To answer your questions in order:
What is $r_s $ used in the case where the score has not changed ?
It is $0$.
Therefore what is the immediate rewards being modelled for temporal credit assignment problems in atari game ?
Rewards can be re-modelled to aid speed of learning. This is called "reward shaping", and is typically done by domain experts who can adjust numbers to reward known good intermediate states and actions.
For DQN Atari, this was not done. Instead, the researchers performed a reward normalisation/scaling so that games which used moderate scoring system in single digits could be handled by the same neural network approximator as games that handed out thousands of points at a go.
Using sparse rewards is standard practice in reinforcement learning, and the credit assignment problem is solved to some degree by all reinforcement learning methods. Essentially the value functions work as a prediction mechanism theoretically whatever the reward sparsity, so if they are correct, thay can be used to drive policy whether the next reward is 1, 50 or 1000 time steps away. The reward backup updates in everything from Value Iteration, through Monte Carlo Control, SARSA, Q-Learning and Actor-Critic all backup values to states/actions seen in earlier time steps. This value backup is a basic mechanism that addresses credit assignment in principle. The credit assignment problem is then a matter of degree and difficulty of different environments, such that sometimes it is readily solved, and other times it is a major hurdle.
In the case of video games, especially older arcade games, it is often not a very hard part of the problem. The games are designed to reward human players by incrementing scores frequently, with very many sub-goals already within the game. In fact this is one of the attractions of video games as toy environments for developing new algorithms.
For example the classic space invaders does not simply score +1 for surviving a wave of enemies, but adds points for every player missile that hits. Although the score does not increment on every frame, the reward sparsity is relatively low for games like this, and simple single-step Q learning with experience replay can solve the credit assignment problem readily for that environment (experience replay does help a little with credit assignment).
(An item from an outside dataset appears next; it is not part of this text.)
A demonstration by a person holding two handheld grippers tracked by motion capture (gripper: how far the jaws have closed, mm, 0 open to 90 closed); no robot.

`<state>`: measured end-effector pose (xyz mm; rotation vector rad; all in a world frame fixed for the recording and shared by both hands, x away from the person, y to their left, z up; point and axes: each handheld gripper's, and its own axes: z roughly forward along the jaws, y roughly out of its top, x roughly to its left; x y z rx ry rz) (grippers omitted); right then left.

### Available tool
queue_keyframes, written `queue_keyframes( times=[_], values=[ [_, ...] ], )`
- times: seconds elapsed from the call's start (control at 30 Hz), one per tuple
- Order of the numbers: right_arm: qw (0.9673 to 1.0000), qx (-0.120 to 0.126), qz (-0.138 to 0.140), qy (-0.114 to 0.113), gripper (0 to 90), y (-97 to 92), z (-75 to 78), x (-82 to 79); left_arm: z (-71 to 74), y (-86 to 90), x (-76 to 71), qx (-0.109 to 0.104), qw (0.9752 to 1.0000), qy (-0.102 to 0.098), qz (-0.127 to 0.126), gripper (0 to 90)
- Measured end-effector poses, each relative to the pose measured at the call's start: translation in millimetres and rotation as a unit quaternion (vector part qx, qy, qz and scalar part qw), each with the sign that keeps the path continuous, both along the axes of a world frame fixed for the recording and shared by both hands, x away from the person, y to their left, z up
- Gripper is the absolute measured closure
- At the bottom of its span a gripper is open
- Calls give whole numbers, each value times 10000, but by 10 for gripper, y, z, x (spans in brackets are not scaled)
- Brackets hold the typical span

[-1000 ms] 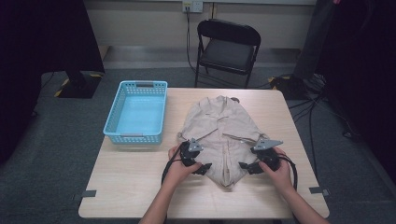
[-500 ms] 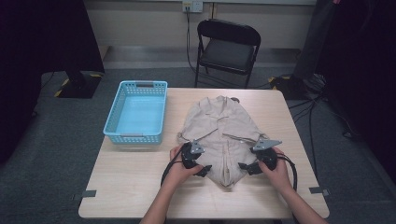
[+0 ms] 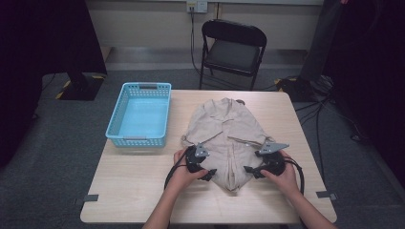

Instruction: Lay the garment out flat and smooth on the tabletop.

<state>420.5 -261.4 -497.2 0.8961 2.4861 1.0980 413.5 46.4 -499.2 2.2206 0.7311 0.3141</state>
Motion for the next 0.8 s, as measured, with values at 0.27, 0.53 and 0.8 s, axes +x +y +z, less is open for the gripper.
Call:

This was what was demonstrated with the original DQN Atari paper, there were no extra allowances made for reward sparsity.
If $r_s$ is indeed 0 until score changes, would it affect the accuracy of the DQN ?
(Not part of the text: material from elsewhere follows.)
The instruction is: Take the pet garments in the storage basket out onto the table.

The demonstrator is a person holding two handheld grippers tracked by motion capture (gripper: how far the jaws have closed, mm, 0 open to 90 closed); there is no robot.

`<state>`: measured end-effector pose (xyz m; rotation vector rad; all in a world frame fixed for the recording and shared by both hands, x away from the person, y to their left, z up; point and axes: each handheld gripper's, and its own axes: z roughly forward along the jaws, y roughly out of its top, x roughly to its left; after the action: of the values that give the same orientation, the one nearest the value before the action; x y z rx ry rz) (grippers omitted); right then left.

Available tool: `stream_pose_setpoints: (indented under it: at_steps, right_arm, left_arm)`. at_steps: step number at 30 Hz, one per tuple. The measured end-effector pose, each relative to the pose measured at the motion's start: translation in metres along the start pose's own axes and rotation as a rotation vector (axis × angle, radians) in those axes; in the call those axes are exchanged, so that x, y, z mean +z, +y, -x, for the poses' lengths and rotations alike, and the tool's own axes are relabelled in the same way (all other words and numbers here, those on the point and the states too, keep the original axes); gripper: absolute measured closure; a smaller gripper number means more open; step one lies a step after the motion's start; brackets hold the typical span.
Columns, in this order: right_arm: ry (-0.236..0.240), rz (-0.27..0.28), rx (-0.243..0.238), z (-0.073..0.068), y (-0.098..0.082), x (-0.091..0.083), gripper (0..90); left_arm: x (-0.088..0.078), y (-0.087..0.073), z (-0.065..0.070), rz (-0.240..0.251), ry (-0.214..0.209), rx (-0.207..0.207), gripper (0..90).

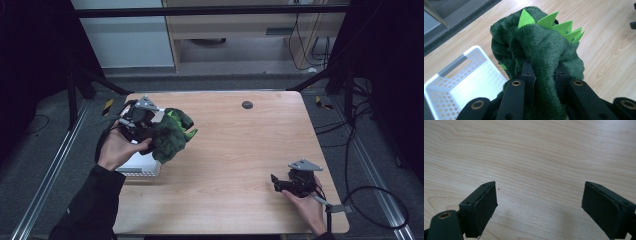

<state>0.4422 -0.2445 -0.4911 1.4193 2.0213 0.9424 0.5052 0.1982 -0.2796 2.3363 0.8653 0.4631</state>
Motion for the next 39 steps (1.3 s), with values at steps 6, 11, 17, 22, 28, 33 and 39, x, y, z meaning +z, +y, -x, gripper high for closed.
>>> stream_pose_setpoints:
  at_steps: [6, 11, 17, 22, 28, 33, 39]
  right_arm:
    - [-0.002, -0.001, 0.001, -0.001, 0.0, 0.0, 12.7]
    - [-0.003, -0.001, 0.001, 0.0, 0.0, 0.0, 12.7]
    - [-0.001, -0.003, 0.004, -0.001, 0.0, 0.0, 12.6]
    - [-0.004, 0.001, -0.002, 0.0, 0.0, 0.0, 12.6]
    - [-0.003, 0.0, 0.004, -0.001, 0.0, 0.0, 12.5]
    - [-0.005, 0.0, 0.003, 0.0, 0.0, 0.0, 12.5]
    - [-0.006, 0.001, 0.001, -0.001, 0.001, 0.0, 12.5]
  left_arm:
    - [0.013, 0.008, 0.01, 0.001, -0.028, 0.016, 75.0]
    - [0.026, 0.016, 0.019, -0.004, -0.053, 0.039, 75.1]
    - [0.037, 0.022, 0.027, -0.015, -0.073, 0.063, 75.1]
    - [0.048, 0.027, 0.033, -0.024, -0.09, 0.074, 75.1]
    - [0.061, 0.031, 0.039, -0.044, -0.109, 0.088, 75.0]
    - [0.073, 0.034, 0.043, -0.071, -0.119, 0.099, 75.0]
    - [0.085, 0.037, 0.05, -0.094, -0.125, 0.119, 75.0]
Not directly, the DQN predicts future expected rewards and can in principle account for delay and sparsity in its estimates. However, if this becomes very sparse you get two problems:
Discovering the positive rewards within the environment may take a long time, and may require more advanced techniques, such as reward shaping to encourage searching behaviour (a small negative reward per time step) or "curiousity"
Credit assignment becomes much harder as the possible number of combinations that could of contributed to success can grow exponentially with temporal distance between rewards. Resolving whch ones are important, especially early in a trajectory leading to reward, can take many samples.
What are some of the current methods used to solve the temporal credit assignment problem ?
As noted above, this is core problem in RL, so there are many approaches in the literature. Some standard approaches are:
Background planning as used by DynaQ, or experience replay. This re-evaluates states and actions seen before whilst using latest estimates, and can backup values to where important decisions are made within a trajectory. Prioritised experience replay helps even more by focusing on updates that make the most difference to the current estimates.
TD($\lambda$) with eligibility traces. Eligibility traces are intuitively a credit-assignment mechanism, they track state features that were active recently and multiply value updates based on the trace vector. Again, this causes state or state action values to backup to earlier parts of trajectories faster.
Reward shaping as discussed above. In some research settings this might be seen as "cheating" - for instance when facing a standardised environment test for developing algorithms, adding in domain knowledge to help the agent just demonstrates the core algorithm is weaker than claimed. However, when the challenge presented is to solve an environment with the best agent possible, it is fine to use any knoweldge (or of course not to use RL at all).